:: Problem description ::
The only thing to send back is the number of lines below that hold the string "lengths".
*** Data in this exercise ***
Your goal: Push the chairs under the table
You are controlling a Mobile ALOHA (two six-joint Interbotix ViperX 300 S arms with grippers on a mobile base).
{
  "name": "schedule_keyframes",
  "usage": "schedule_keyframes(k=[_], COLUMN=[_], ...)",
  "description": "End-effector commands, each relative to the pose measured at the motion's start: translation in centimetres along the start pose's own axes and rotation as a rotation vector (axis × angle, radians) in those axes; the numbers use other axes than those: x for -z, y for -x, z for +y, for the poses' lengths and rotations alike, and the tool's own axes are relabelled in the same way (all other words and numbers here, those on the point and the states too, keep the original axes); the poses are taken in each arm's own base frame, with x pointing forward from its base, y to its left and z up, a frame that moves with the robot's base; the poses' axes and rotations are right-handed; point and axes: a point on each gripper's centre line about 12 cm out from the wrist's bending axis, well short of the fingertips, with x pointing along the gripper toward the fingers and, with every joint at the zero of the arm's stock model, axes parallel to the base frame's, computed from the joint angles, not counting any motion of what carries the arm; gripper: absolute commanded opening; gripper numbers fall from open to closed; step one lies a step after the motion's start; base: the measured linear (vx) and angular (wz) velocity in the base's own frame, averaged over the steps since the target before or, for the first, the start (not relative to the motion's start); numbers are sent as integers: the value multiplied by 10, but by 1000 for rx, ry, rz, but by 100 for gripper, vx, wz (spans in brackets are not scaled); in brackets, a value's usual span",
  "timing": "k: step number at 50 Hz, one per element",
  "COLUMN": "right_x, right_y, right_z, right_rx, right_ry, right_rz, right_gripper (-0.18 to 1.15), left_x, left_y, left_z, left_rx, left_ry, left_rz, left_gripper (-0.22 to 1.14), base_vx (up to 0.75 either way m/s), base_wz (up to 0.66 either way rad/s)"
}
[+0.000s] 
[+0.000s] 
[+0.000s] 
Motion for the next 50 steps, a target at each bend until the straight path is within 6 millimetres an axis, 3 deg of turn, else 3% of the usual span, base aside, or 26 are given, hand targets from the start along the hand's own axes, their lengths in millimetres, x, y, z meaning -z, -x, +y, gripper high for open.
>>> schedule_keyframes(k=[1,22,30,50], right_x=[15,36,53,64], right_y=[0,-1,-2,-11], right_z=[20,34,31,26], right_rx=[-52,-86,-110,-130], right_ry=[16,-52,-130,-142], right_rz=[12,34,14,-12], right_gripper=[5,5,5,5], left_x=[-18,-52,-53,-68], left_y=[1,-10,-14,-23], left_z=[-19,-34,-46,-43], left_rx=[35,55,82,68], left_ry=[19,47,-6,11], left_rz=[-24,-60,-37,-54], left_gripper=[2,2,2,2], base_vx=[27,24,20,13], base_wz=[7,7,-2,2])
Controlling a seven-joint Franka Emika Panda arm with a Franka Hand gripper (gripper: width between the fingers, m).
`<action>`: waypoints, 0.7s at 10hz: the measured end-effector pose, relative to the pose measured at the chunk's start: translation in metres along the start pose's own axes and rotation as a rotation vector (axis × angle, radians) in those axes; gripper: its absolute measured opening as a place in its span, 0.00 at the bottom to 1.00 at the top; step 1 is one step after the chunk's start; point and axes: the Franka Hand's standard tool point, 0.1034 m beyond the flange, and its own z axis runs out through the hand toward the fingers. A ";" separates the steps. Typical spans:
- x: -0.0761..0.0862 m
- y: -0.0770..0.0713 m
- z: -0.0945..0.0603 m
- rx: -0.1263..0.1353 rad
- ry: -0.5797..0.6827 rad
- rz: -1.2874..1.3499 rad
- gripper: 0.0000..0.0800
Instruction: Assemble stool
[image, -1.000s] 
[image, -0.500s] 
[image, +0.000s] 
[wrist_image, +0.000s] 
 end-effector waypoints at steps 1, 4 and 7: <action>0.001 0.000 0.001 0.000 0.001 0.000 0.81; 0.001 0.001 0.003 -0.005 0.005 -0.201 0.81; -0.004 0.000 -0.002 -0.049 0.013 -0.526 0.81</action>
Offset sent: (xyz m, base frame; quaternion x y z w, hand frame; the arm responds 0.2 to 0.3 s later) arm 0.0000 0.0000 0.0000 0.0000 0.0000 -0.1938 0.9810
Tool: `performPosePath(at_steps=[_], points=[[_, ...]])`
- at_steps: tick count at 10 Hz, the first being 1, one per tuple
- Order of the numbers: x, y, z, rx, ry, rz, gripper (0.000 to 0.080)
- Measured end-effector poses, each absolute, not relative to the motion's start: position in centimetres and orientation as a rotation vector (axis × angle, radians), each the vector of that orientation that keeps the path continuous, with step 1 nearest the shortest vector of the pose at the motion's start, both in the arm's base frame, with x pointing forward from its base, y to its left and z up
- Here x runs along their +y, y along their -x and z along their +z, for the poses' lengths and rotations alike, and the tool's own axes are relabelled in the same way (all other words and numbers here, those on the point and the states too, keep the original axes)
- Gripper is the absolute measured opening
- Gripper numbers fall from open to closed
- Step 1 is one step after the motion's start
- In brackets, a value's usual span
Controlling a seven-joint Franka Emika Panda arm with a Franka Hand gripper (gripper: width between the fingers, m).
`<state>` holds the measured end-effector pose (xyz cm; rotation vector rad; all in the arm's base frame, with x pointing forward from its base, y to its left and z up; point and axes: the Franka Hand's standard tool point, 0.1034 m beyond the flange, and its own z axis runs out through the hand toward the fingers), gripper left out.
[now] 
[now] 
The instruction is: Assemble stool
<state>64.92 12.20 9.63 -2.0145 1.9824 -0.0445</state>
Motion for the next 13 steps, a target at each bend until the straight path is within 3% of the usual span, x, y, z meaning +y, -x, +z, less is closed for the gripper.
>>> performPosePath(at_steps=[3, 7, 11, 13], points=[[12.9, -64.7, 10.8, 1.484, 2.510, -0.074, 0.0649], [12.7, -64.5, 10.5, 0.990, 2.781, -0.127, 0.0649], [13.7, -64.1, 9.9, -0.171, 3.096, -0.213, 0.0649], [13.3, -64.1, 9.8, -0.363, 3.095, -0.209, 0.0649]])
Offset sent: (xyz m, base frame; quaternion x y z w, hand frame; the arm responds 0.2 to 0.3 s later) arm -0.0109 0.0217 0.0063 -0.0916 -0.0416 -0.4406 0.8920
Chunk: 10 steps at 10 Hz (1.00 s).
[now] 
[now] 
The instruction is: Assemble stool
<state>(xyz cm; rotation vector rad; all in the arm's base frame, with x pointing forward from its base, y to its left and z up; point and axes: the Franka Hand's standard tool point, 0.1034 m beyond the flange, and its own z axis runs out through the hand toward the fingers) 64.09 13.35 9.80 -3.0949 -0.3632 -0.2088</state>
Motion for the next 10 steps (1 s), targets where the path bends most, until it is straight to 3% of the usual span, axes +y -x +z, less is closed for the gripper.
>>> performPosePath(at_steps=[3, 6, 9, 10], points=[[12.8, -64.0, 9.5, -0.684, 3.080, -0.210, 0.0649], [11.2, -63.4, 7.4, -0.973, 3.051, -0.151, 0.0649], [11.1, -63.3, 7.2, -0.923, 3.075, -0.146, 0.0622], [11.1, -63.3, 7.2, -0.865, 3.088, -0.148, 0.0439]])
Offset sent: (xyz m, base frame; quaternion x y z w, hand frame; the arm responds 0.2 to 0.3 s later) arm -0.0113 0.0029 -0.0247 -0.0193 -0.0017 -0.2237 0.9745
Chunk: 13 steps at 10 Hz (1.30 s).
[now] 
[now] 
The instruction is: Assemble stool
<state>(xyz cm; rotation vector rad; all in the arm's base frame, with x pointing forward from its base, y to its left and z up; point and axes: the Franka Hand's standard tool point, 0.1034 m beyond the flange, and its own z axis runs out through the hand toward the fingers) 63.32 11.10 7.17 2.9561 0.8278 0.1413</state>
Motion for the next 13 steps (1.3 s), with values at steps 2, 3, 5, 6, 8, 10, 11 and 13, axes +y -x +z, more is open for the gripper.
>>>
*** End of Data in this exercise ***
:: Exercise response ::
3